CVE-2026-49346
HighCVSS 7.1Exploitation Probability (EPSS)
Low risk13th percentile — higher than 13% of all known CVEs
Summary
In libde265 prior to version 1.1.0, a signed integer overflow vulnerability was found in the `de265_image_get_buffer()` function. A crafted H.265 bitstream with large SPS dimensions and 16-bit bit depth causes the plane allocation size to wrap to a small value (~1 KB), while the subsequent `fill_image()` call writes approximately 4 GB of data into the undersized heap buffer, leading to a heap buffer overflow.
Risk Assessment
An attacker can remotely cause memory corruption and potentially take control of an application using libde265, which may lead to data leakage or denial of service.
Recommendation
Immediately update libde265 to version 1.1.0 or later, which contains a fix for this vulnerability.
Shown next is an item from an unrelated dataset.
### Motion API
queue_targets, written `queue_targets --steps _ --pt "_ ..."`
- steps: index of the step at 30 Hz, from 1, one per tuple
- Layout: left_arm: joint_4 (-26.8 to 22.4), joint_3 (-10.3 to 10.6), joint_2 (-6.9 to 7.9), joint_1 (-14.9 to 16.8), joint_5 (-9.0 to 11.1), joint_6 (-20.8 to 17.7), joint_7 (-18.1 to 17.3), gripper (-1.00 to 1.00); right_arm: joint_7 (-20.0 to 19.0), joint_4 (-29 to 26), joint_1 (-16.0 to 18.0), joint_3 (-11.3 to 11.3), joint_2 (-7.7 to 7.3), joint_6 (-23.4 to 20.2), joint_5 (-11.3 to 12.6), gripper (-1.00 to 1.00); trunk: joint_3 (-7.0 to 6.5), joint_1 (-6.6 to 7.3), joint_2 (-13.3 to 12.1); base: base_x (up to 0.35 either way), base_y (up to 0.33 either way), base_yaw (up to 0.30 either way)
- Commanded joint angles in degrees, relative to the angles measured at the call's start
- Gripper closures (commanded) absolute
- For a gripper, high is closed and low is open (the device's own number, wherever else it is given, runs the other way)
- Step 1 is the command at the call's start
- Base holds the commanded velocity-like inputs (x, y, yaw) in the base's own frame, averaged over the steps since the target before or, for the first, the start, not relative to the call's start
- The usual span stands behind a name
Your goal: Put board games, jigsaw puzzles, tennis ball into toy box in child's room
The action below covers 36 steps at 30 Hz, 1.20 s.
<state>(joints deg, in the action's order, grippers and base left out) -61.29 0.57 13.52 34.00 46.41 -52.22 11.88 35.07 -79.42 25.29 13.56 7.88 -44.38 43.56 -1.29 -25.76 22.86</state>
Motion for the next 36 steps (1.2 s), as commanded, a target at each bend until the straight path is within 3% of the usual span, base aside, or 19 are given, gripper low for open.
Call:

Original NVD description (English source)
libde265 is an open source implementation of the h.265 video codec. Prior to version 1.1.0, a crafted H.265 bitstream with large SPS dimensions and 16-bit bit depth causes a signed integer overflow in `de265_image_get_buffer()` (`libde265/image.cc:128`). The overflow wraps the plane allocation size to a small value (~1 KB), but the subsequent `fill_image()` call computes the real size using `size_t`, writing ~4 GB into the undersized heap buffer. Version 1.1.0 patches the issue.